Later that day we visited the hotel and restaurant Le Bon Accueil, in Malbuisson, to see the head chef, Marc Faivre, demonstrating a recipe made with Comté. Gaudes façon gnocchis au Vieux Comté du fort Saint-Antoine; little rolls of gnocchi made from corn flour, and eighteen months aged Comté, on a bed of leeks with melted Comté on top. Though very simple and relatively easy to make, the resulting dish was absolutely delicious.
The following morning, we visited the Cave affinage Juraflore, a Comté ageing cellar in Les Rousses. Thousands of Comté wheels, a staggering total of 135,000, are aged in this building, which was formerly used as a fort, it was built by Napoleon to protect the region from invasion via Switzerland.
The wheels are packed floor to ceiling in tall, wooden, racks made from spruce, this wood is used to help the ageing process. The walls are extremely thick, up to fourteen metres in places, keeping the temperature even during both summer and winter. The master cheesemaker chooses which cave, and there are many, each with their own microclimate, is the right one for a particular wheel of Comté. Twelve robots work amongst the racks of cheese, their job being to lift, brush and replace the cheese wheels.
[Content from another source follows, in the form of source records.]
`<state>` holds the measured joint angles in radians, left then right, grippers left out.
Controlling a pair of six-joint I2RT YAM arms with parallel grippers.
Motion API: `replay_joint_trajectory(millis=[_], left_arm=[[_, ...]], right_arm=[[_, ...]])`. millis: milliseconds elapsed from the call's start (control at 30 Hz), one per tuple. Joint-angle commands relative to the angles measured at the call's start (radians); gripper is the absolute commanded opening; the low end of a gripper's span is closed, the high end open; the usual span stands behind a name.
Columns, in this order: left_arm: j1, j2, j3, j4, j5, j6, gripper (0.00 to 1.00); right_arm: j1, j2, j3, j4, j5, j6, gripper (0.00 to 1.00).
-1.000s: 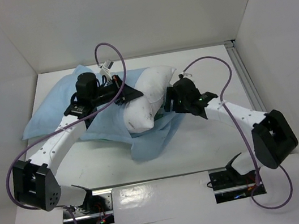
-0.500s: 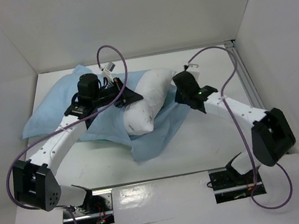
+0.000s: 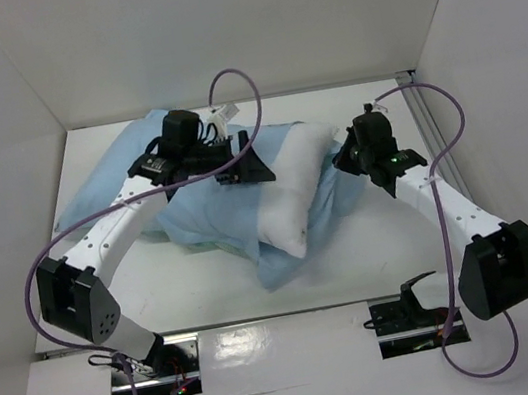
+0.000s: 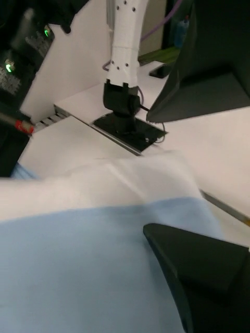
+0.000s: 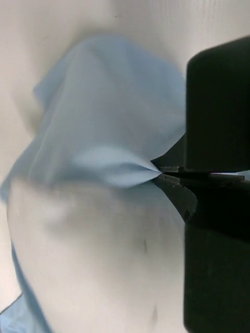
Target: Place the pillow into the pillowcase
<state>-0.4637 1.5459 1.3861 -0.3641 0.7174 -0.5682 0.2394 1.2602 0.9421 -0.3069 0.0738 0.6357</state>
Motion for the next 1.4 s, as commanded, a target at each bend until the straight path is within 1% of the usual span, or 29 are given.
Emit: replay_joint_trajectory(millis=[0, 33, 100, 133, 200, 233, 300, 333, 400, 467, 500, 600, 800, 867, 933, 967, 1000, 1033, 1133, 1167, 1200, 1233, 1267, 1333, 1367], left_arm=[[-0.075, -0.009, 0.195, -0.162, -0.127, 0.143, 0.94], [-0.094, 0.003, 0.287, -0.186, -0.160, 0.165, 0.94], [-0.145, 0.051, 0.374, -0.208, -0.196, 0.183, 0.94], [-0.160, 0.069, 0.445, -0.208, -0.247, 0.206, 0.93], [-0.211, 0.106, 0.499, -0.217, -0.311, 0.223, 0.91], [-0.226, 0.149, 0.534, -0.202, -0.375, 0.232, 0.91], [-0.276, 0.195, 0.565, -0.158, -0.450, 0.255, 0.91], [-0.300, 0.247, 0.594, -0.142, -0.514, 0.264, 0.91], [-0.311, 0.302, 0.628, -0.116, -0.562, 0.278, 0.91], [-0.320, 0.359, 0.683, -0.093, -0.596, 0.287, 0.91], [-0.320, 0.414, 0.703, -0.081, -0.610, 0.287, 0.91], [-0.320, 0.477, 0.744, -0.058, -0.634, 0.326, 0.93], [-0.329, 0.569, 0.755, -0.019, -0.688, 0.407, 0.95], [-0.329, 0.591, 0.755, -0.019, -0.688, 0.416, 0.94], [-0.329, 0.615, 0.766, -0.036, -0.629, 0.442, 0.77], [-0.329, 0.625, 0.766, -0.067, -0.604, 0.442, 0.59], [-0.329, 0.625, 0.766, -0.082, -0.586, 0.442, 0.24], [-0.316, 0.625, 0.766, -0.100, -0.563, 0.424, 0.00], [-0.267, 0.587, 0.691, -0.122, -0.498, 0.415, 0.00], [-0.244, 0.545, 0.626, -0.131, -0.454, 0.427, 0.00], [-0.233, 0.534, 0.602, -0.153, -0.413, 0.445, 0.00], [-0.224, 0.534, 0.602, -0.195, -0.371, 0.467, 0.00], [-0.214, 0.534, 0.602, -0.290, -0.301, 0.508, 0.00], [-0.204, 0.522, 0.584, -0.361, -0.280, 0.524, 0.00], [-0.204, 0.510, 0.535, -0.375, -0.268, 0.524, 0.00]], right_arm=[[-0.022, -0.024, 0.021, 0.078, 0.007, -0.021, 0.00], [-0.022, -0.024, 0.021, 0.078, -0.002, -0.021, 0.00], [-0.022, -0.033, 0.021, 0.078, -0.014, -0.021, 0.00], [-0.022, -0.033, 0.021, 0.078, -0.026, -0.021, 0.00], [-0.022, -0.057, -0.002, 0.103, -0.040, -0.008, 0.00], [-0.022, -0.058, -0.002, 0.112, -0.049, 0.002, 0.00], [-0.022, -0.082, -0.038, 0.141, -0.061, 0.016, 0.00], [-0.022, -0.099, -0.057, 0.150, -0.071, 0.028, 0.00], [-0.022, -0.113, -0.074, 0.161, -0.080, 0.038, 0.00], [-0.022, -0.127, -0.083, 0.170, -0.094, 0.047, 0.00], [-0.022, -0.137, -0.100, 0.170, -0.094, 0.056, 0.00], [-0.022, -0.160, -0.118, 0.161, -0.103, 0.056, 0.00], [-0.022, -0.189, -0.128, 0.129, -0.103, 0.045, 0.00], [-0.022, -0.199, -0.128, 0.118, -0.094, 0.045, 0.00], [-0.022, -0.208, -0.137, 0.109, -0.094, 0.045, 0.00], [-0.022, -0.208, -0.137, 0.109, -0.094, 0.045, 0.00], [-0.022, -0.208, -0.137, 0.109, -0.083, 0.045, 0.00], [-0.032, -0.208, -0.137, 0.109, -0.083, 0.058, 0.00], [-0.055, -0.187, -0.137, 0.097, -0.083, 0.068, 0.00], [-0.074, -0.171, -0.112, 0.097, -0.083, 0.068, 0.00], [-0.084, -0.159, -0.102, 0.097, -0.083, 0.068, 0.00], [-0.095, -0.145, -0.086, 0.097, -0.083, 0.068, 0.00], [-0.118, -0.113, -0.056, 0.118, -0.094, 0.059, 0.00], [-0.127, -0.072, -0.017, 0.133, -0.121, 0.059, 0.00], [-0.143, -0.050, 0.003, 0.134, -0.121, 0.049, 0.00]])
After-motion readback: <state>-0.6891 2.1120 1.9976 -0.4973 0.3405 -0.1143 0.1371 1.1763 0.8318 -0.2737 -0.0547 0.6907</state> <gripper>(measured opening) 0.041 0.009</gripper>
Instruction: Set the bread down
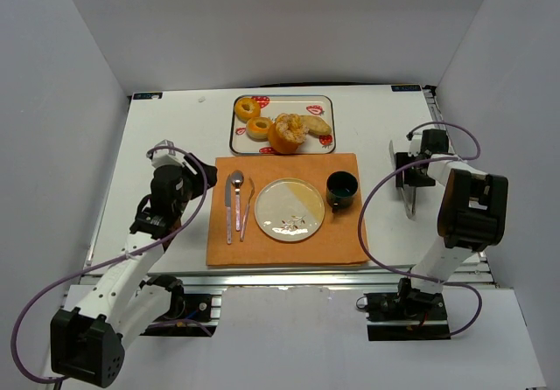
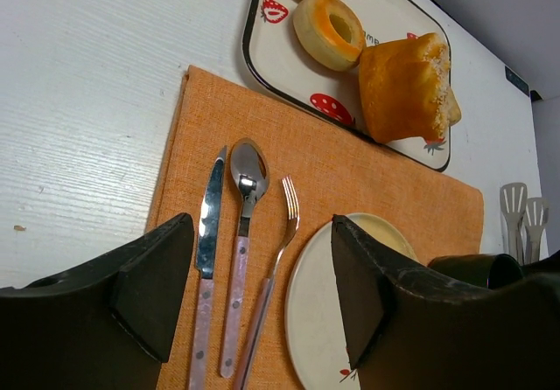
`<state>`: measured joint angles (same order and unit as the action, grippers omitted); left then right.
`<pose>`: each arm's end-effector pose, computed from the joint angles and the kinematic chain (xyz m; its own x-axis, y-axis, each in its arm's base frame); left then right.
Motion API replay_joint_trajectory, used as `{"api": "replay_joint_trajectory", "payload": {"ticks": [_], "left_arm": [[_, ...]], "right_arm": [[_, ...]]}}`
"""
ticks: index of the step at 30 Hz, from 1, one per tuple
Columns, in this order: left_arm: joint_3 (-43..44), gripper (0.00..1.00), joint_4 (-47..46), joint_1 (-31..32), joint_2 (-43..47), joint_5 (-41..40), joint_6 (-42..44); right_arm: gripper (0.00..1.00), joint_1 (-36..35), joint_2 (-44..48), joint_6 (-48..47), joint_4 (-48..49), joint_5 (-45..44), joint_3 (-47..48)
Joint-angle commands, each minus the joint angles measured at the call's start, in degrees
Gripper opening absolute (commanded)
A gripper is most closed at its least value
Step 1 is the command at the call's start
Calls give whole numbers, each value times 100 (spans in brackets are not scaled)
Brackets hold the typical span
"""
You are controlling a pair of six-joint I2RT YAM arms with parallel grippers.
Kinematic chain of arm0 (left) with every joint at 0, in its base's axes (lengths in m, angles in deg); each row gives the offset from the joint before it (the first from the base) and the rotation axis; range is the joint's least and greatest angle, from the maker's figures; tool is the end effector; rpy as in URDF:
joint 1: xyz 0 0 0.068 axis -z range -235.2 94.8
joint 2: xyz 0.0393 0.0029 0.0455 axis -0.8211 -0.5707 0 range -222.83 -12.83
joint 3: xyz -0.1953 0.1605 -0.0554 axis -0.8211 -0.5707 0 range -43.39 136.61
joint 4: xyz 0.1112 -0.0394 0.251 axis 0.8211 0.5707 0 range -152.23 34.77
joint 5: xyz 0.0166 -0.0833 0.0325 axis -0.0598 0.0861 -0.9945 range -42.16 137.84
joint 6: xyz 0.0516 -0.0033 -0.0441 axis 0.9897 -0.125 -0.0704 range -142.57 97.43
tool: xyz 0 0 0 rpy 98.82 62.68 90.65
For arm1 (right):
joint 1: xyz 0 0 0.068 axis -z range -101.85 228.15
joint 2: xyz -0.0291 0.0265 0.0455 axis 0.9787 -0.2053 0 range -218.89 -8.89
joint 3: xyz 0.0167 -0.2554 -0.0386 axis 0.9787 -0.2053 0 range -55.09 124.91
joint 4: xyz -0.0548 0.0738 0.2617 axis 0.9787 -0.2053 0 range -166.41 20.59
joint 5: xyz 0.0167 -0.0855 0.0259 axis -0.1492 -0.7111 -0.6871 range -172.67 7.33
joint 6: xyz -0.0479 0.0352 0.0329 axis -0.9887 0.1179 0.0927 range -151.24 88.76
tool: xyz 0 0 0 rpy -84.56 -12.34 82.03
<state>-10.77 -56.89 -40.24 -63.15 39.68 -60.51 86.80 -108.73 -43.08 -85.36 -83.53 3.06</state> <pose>0.2400 -0.0560 0.2328 -0.3778 -0.5289 -0.7599 -0.1306 0.8430 -0.5218 0.3626 -0.0560 0.1214 -0.8497 -0.0783 -0.5213 -0.0165 0.9924 -0.1221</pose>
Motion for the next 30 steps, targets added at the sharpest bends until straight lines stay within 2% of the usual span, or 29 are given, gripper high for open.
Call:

The floors of the caves are wet, and the overwhelming aroma of the ageing cheeses hits your nostrils when you enter the building. I was amazed at the vast number of cheese wheels that were ageing in these caves. The fort is one of many buildings where Comté is aged in the region. We sampled twelve months, two years and three year aged cheeses, each cheese was totally different to the taste.
There are many aromas identified with Comté, from lactic to fruity and even nutty. If the cheese is a pale colour it is due to it being produced in winter when the cows are fed on hay, a deeper yellow colour denotes a cheese made in the summer when the cows are grazing outside on wildflowers in the pastures.
Discovering more about how Comté is made and the different ways it can be used was extremely interesting. It can be enjoyed at any time of day, as a snack, in recipes or as part of a cheeseboard. The ideal temperature to taste Comté is from fifteen to eighteen degrees Celsius. I love the depth and flavour of Comté and will certainly continue to eat it whenever possible.
If you are travelling in the Jura mountains do take the opportunity to explore Les Routes du Comté, You’ll find details of farms, fruitières and cellars that are open for the public to visit.
Comté is readily available to buy in supermarkets or speciality cheese shops in the UK.